Your objective: In this exercise, the entries below include pictures. Repeat exactly the lines from the line with "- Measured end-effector" to the line with "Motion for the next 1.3", including both, but without the pictures.

(Extracted data entries)

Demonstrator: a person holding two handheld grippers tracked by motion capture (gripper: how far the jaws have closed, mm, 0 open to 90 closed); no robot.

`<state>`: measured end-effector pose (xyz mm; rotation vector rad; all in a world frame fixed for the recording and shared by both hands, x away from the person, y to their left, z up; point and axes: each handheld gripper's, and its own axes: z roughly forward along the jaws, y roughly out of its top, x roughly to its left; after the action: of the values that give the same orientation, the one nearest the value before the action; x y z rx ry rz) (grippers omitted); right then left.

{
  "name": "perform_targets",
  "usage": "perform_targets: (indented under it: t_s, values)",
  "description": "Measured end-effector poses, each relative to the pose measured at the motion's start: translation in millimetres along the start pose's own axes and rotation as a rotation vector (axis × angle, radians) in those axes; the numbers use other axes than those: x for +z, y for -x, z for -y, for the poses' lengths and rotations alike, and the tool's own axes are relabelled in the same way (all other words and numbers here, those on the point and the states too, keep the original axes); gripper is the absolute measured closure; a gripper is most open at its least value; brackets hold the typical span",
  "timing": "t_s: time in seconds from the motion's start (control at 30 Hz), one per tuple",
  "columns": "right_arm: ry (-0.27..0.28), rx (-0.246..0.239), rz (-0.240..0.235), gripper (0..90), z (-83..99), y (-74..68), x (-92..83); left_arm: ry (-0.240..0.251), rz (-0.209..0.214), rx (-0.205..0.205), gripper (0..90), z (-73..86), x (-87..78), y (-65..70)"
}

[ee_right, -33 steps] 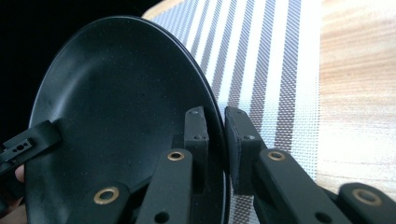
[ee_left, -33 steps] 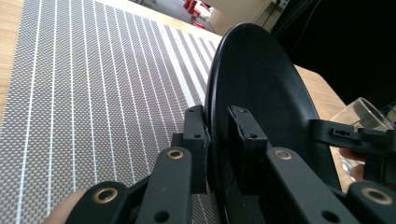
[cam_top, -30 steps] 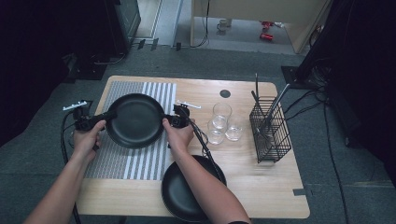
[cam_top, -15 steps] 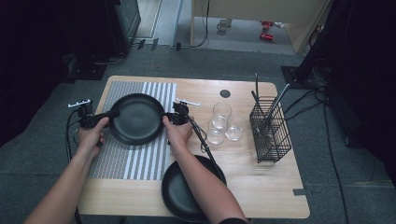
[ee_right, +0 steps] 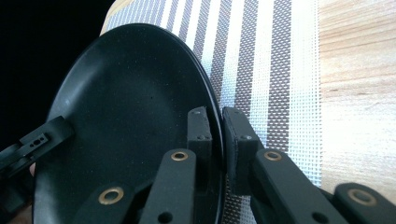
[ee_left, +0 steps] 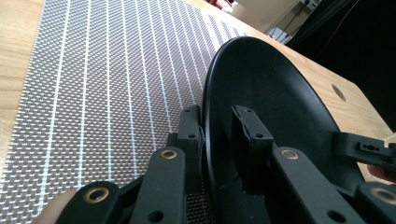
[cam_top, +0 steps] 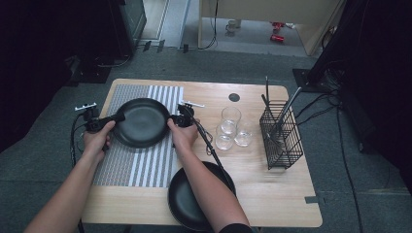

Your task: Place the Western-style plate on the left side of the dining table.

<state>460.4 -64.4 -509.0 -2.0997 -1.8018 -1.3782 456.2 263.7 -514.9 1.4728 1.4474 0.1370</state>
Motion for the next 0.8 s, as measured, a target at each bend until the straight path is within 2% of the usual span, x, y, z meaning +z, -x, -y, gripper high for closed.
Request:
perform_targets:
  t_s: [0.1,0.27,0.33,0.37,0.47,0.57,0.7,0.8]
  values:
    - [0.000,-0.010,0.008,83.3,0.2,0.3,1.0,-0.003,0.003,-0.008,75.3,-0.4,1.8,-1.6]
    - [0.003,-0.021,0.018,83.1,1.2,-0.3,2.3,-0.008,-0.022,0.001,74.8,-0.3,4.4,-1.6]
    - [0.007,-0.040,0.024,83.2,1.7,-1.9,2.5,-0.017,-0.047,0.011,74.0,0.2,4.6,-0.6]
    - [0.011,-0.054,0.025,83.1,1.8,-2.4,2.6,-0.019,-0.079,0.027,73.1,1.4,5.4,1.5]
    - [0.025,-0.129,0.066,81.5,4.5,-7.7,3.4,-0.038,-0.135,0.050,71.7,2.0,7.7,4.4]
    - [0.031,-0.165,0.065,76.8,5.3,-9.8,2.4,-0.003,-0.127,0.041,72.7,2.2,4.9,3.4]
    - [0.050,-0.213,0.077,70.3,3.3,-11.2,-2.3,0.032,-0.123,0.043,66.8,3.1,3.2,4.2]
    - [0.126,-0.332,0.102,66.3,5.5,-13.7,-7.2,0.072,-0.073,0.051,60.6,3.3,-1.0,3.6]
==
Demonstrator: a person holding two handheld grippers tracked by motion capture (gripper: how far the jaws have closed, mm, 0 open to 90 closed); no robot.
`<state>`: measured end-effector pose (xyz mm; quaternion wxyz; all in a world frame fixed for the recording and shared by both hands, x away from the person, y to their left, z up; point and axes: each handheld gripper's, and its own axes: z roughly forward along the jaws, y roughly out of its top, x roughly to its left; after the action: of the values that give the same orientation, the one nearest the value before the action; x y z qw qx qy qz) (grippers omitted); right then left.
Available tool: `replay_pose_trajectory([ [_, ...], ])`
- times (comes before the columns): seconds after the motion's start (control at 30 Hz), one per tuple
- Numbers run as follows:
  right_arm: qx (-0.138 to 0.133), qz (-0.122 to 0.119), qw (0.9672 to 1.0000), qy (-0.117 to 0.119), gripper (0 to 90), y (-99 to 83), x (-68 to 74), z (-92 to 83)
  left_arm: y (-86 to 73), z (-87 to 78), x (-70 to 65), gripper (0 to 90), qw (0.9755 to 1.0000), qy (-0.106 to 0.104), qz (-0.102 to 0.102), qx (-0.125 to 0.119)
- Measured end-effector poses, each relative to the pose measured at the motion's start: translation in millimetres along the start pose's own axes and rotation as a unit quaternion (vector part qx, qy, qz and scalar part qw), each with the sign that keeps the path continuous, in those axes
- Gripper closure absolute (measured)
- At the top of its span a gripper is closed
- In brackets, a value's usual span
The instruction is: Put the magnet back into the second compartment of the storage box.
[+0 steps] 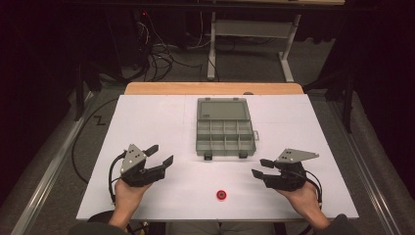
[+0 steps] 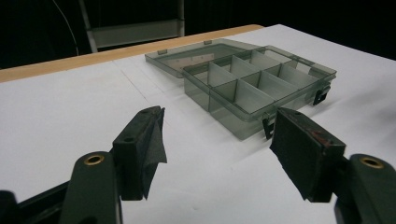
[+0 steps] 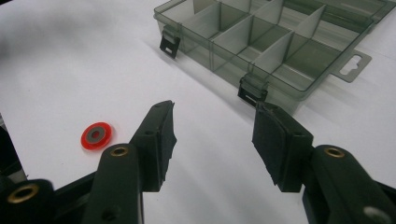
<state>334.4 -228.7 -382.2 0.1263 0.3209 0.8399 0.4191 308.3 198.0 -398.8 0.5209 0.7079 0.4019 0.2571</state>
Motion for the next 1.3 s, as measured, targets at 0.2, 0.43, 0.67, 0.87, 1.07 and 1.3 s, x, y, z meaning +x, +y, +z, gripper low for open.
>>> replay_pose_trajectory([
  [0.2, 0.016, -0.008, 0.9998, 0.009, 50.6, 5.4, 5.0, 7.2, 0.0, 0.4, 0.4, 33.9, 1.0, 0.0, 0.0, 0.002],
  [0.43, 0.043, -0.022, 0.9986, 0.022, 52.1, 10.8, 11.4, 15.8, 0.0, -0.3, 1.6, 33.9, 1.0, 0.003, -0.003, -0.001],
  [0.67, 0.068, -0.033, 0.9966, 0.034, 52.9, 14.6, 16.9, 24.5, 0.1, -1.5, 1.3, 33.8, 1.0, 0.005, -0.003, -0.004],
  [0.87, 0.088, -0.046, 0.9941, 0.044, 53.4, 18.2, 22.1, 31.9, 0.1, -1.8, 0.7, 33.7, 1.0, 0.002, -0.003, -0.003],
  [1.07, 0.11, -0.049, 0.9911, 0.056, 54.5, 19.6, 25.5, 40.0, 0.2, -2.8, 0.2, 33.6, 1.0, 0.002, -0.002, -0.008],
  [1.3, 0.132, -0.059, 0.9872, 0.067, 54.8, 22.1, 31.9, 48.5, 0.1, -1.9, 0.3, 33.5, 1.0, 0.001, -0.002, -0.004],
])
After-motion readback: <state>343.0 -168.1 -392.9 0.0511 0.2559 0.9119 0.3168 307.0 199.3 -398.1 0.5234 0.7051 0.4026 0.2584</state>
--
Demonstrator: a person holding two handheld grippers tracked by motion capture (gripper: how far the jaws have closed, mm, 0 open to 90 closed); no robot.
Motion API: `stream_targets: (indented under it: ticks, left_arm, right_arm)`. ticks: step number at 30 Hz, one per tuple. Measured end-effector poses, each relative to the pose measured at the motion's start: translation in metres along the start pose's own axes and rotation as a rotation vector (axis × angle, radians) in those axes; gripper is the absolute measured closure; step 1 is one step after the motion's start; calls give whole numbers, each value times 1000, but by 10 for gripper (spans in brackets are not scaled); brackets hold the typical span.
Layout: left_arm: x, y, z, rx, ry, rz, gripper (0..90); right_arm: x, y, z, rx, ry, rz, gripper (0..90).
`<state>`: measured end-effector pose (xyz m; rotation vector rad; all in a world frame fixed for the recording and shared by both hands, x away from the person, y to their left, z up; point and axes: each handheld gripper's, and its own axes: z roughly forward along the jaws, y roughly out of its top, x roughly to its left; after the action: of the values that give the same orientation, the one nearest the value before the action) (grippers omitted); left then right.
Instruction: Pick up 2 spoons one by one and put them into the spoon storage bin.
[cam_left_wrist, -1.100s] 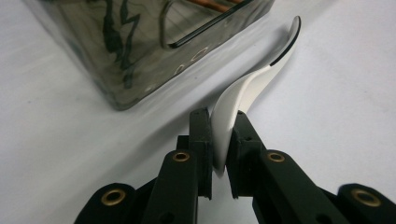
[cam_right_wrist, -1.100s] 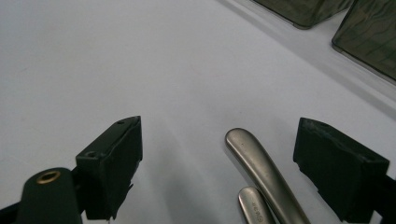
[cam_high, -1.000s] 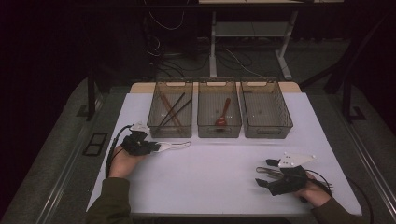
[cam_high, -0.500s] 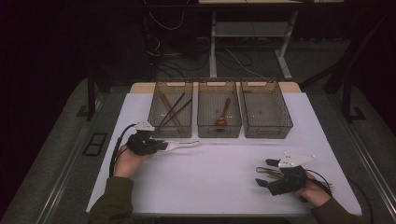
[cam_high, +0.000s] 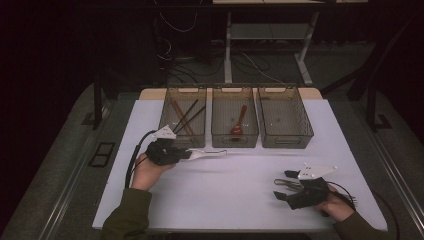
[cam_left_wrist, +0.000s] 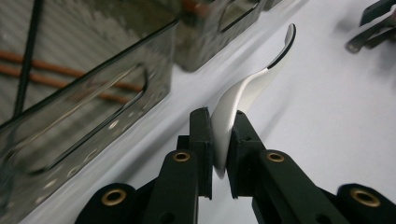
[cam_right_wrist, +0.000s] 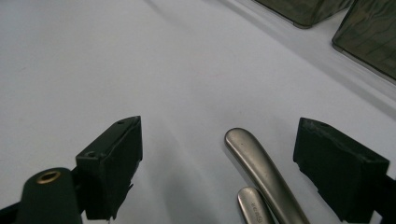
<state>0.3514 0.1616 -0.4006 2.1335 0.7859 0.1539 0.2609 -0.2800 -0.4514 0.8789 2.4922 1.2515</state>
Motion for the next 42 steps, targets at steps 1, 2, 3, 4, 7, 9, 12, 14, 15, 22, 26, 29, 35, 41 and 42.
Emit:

Output below:
- Measured end-effector poses, each relative to the pose measured at the motion's start: translation in millimetres along the start pose's own axes and rotation as a unit quaternion (vector part qx, qy, qz and scalar part qw), each with the sign that keeps the path continuous, in those axes
- Gripper closure absolute (measured)
- At the top of its span a gripper is closed
- In brackets, a value's usual span
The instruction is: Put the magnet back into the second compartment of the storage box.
[+0 steps] 
[+0 steps] 
[+0 steps] 
<state>334.4 -228.7 -382.2 0.1263 0.3209 0.8399 0.4191 308.3 198.0 -398.8 0.5209 0.7079 0.4019 0.2571</state>
Motion for the next 1.3 s, as measured, targets at 0.2, 0.43, 0.67, 0.87, 1.07 and 1.3 s, x, y, z meaning +x, +y, +z, gripper low for open.

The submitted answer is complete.